Stored data:
****

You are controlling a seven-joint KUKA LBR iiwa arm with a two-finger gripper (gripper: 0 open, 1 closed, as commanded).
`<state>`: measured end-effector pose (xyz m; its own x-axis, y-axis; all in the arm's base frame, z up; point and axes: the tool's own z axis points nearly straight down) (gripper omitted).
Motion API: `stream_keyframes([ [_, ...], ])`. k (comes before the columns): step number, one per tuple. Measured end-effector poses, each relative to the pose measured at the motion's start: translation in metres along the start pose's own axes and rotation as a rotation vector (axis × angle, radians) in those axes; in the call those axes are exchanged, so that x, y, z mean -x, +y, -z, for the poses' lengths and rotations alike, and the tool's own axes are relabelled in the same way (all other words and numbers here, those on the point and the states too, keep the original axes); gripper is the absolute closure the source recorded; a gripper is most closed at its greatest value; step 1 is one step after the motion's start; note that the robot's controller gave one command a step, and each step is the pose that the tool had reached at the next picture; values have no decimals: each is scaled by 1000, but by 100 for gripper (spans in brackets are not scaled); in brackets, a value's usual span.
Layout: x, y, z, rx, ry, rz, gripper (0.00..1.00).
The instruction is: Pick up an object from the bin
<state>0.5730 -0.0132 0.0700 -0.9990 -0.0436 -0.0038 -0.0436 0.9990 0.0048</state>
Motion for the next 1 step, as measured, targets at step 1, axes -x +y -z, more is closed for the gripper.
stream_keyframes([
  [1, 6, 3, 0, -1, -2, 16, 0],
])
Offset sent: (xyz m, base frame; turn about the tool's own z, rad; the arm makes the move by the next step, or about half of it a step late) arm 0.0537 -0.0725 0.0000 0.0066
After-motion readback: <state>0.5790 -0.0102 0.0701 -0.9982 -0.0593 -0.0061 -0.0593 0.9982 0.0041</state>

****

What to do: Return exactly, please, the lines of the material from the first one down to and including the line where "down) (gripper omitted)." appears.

Written response:
You are controlling a seven-joint KUKA LBR iiwa arm with a two-finger gripper (gripper: 0 open, 1 closed, as commanded).
`<state>`: measured end-effector pose (xyz m; its own x-axis, y-axis; all in the arm's base frame, z up; point and axes: the tool's own z axis points nearly straight down) (gripper omitted).

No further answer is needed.